In May, Jenkins Johnson’s presentation at Frieze New York at The Shed will include work by Williamson.
Her first solo show with the gallery will be on view this fall in San Francisco (Sept. 11-Oct. 30, 2021). A conversation between the artist and Jacqueline Francis, a professor of art history and visual culture at California College of the Arts, coincides with the opening. In addition, a catalog will be published to accompany the exhibition. The fully illustrated volume will feature an essay by Francis.
WILLIAMSON LIVES IN UPPER MONTCLAIR, N.J., and works out of her studio in nearby in East Orange. She studied fine arts at Bennington College in Vermont and New York University.
The recipient of numerous awards, Williamson has exhibited widely and her work is represented in the collections of several museums, including Michigan’s Kalamazoo Institute of Arts (KIA); Smith College Museum of Art in Northampton, Mass.; Hampton University Museum; and Sheldon Museum of Art in Lincoln, Neb.
“Philemona Williamson: Metaphorical Narratives,” a mid-career retrospective of 20 paintings spanning two decades, was on view at Montclair Art Museum in 2017-18. Williamson has also participated in the MTA Arts in Transit Program in New York. “Seasons” (2007) is comprised of 18 fused glass panels installed in platform windscreens at the Livonia Avenue subway station in Brownsville, Brooklyn.
Last fall, Williamson illustrated “Lubaya’s Quiet Roar,” a children’s book by Marilyn Nelson in which the title character gets lost in the joy of drawing on the back of protest posters belonging to her parents. The moving narrative blends art, social justice activism, and girl power, emphasizing that “every child, even the quietest, can make a difference in their community and world.”

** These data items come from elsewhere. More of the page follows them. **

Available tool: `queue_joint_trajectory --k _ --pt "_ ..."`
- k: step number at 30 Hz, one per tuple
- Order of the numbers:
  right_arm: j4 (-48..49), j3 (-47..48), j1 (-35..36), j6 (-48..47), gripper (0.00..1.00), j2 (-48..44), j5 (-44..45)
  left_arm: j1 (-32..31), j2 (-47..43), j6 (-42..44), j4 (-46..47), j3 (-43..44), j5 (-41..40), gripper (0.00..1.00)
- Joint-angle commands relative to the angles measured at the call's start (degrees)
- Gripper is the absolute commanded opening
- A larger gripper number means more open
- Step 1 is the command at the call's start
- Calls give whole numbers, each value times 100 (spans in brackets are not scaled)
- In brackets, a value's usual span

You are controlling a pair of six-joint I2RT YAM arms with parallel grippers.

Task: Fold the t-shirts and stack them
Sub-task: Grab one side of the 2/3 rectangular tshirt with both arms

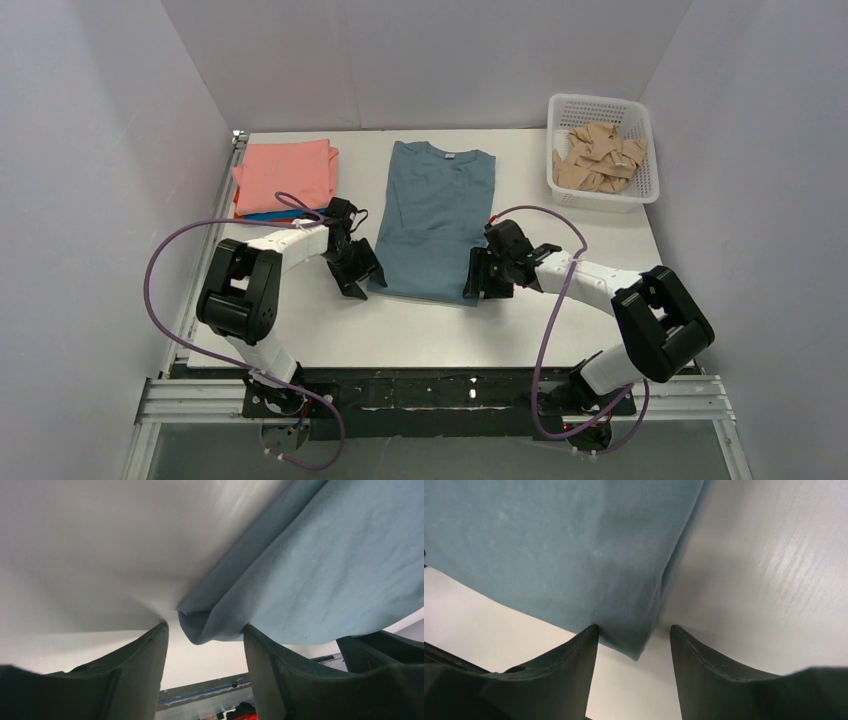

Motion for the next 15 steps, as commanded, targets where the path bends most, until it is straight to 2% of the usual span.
queue_joint_trajectory --k 1,3,7,9,10,12,15 --pt "477 -75 38 101 61 176 102 -22 238 -162 -189 -280 161 53" --pt "489 -38 38 45 56 217 -22 -22 304 -170 -168 -324 138 45" --pt "341 17 69 1 40 255 -370 -22 423 -239 -88 -407 136 27" --pt "181 34 81 -14 30 214 -386 -22 456 -252 -85 -403 105 9" --pt "74 49 82 -13 19 189 -363 -22 460 -258 -133 -397 68 0" --pt "-74 55 90 -34 5 84 -391 -22 410 -206 -142 -414 -11 0" --pt "-466 123 163 -57 2 -80 -475 -22 109 -157 -261 -578 -110 0"
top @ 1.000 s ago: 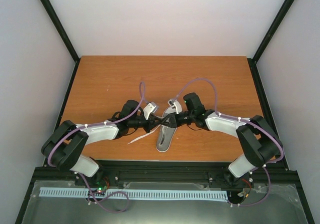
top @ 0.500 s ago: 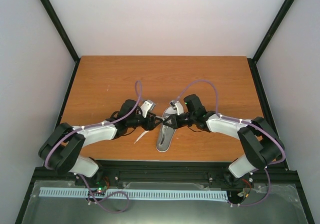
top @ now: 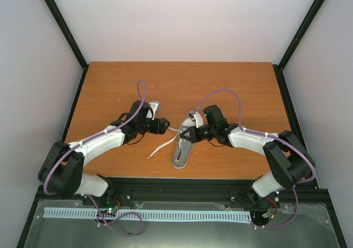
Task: Tie the shoes
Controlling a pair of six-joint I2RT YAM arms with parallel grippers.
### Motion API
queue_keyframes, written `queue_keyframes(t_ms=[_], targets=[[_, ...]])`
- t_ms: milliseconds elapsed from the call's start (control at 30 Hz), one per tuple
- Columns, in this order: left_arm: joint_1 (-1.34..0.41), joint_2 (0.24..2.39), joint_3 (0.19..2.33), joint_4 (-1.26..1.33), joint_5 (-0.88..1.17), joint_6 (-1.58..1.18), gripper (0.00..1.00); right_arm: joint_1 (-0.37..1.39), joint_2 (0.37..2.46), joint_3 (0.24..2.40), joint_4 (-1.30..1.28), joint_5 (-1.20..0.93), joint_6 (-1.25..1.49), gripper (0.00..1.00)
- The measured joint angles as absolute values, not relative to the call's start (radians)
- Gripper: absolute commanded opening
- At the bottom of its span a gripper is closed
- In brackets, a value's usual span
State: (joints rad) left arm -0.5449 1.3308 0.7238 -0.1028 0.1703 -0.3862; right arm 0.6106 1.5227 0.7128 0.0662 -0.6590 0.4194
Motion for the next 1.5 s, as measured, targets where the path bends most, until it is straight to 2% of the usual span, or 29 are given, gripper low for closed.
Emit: queue_keyframes(t_ms=[267, 867, 1133, 1500], targets=[[-0.562, 1.528, 0.842, -0.238, 0.160, -0.245, 0.79, 0.611, 1.504, 0.693, 0.081, -0.664, 0.419, 0.03], [-0.574, 1.826, 1.037, -0.234, 0.097, -0.271, 0.81, 0.611, 1.498, 0.679, 0.103, -0.673, 0.420, 0.03], [-0.574, 1.818, 1.013, -0.200, 0.101, -0.293, 0.81, 0.611, 1.489, 0.676, 0.103, -0.674, 0.419, 0.03], [-0.574, 1.642, 0.804, -0.170, 0.175, -0.329, 0.80, 0.611, 1.476, 0.670, 0.102, -0.674, 0.419, 0.03]])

Belinda Tate is the executive director of KIA in Kalamazoo, Mich., one of the few African Americans running a mainstream art museum in the United States. In a recent interview with Christie’s auction house, Tate mentions a Williamson painting acquired by the museum in 2018.
“One of my favorite works in the collection is a contemporary painting called ‘Tender Breeze’ by Philemona Williamson,” Tate said. “It depicts a group of three girls in some kind of underwater dream state. Williamson paints adolescent women, and there are so few artists who focus on a transitional time for young women when their social, emotional and physical maturity have not yet aligned. It is very complex, and we need to look at it more closely.”